En definitiva corresponde la aplicación del señalado artículo 4 convenio fiscal y en consecuencia, radicar en el Reino Unido los intereses vitales del recurrente y en consecuencia, procede la estimación del recurso anulando las liquidaciones y sanciones objeto del mismo'.
Como decimos, nos remitimos a esos razonamientos, sin que las pruebas obrantes en el presente proceso, que son, en esencia, las mismas valoradas por la sección tercera, avalen otra conclusión que la expuesta, por lo que procede la estimación del recurso, que alcanza, lógicamente, a liquidación y sanción.

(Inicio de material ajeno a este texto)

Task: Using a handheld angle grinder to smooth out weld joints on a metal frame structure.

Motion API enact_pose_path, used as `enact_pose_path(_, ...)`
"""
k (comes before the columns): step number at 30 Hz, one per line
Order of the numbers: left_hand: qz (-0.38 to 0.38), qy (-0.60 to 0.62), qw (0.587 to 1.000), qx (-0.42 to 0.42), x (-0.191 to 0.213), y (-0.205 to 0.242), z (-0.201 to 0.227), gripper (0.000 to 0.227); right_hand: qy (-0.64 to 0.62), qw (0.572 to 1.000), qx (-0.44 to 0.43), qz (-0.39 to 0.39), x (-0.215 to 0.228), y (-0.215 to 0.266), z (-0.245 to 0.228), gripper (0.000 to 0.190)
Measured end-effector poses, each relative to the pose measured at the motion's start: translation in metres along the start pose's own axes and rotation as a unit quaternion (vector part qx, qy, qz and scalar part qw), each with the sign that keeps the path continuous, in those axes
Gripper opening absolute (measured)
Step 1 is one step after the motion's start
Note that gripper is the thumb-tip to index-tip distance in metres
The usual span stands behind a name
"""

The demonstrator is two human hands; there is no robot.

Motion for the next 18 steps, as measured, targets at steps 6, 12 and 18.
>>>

CUARTO.- Dispone el artículo 139.1 de la Ley Jurisdiccional , en la redacción dada por la Ley 37/2011, de 11 de octubre, que, en primera o única instancia, el órgano jurisdiccional, al dictar sentencia, impondrá las costas a la parte que haya visto rechazadas todas sus pretensiones, salvo que como aquí se aprecia, el caso presentara serias dudas de hecho y de Derecho.
Vistos los preceptos legales de general y pertinente aplicación,
Fallo
Que debemos estimar y estimamos el presente recurso contra la resolución recurrida objeto de esta, por no ser la misma acorde con el orden jurídico, anulándola y dejándola sin efecto, así como la liquidación y sanción de las que traía causa. Sin costas.
Firme que sea la presente, junto con una copia de la Sentencia, remítase el expediente administrativo al órgano de su procedencia a los efectos oportunos.
Hágase saber a las partes que contra esta sentencia puede caber recurso de casación a preparar por escrito ante esta Sala, si concurren los requisitos de los arts. 86 y ss. de la LJCA , en el plazo de 30 días contados desde el siguiente a la notificación de la presente resolución.
Quede el original de esta Sentencia en el legajo correspondiente y únase testimonio íntegro a los autos de su razón.
Así, por esta nuestra Sentencia, definitivamente juzgando, lo pronunciamos, mandamos y firmamos.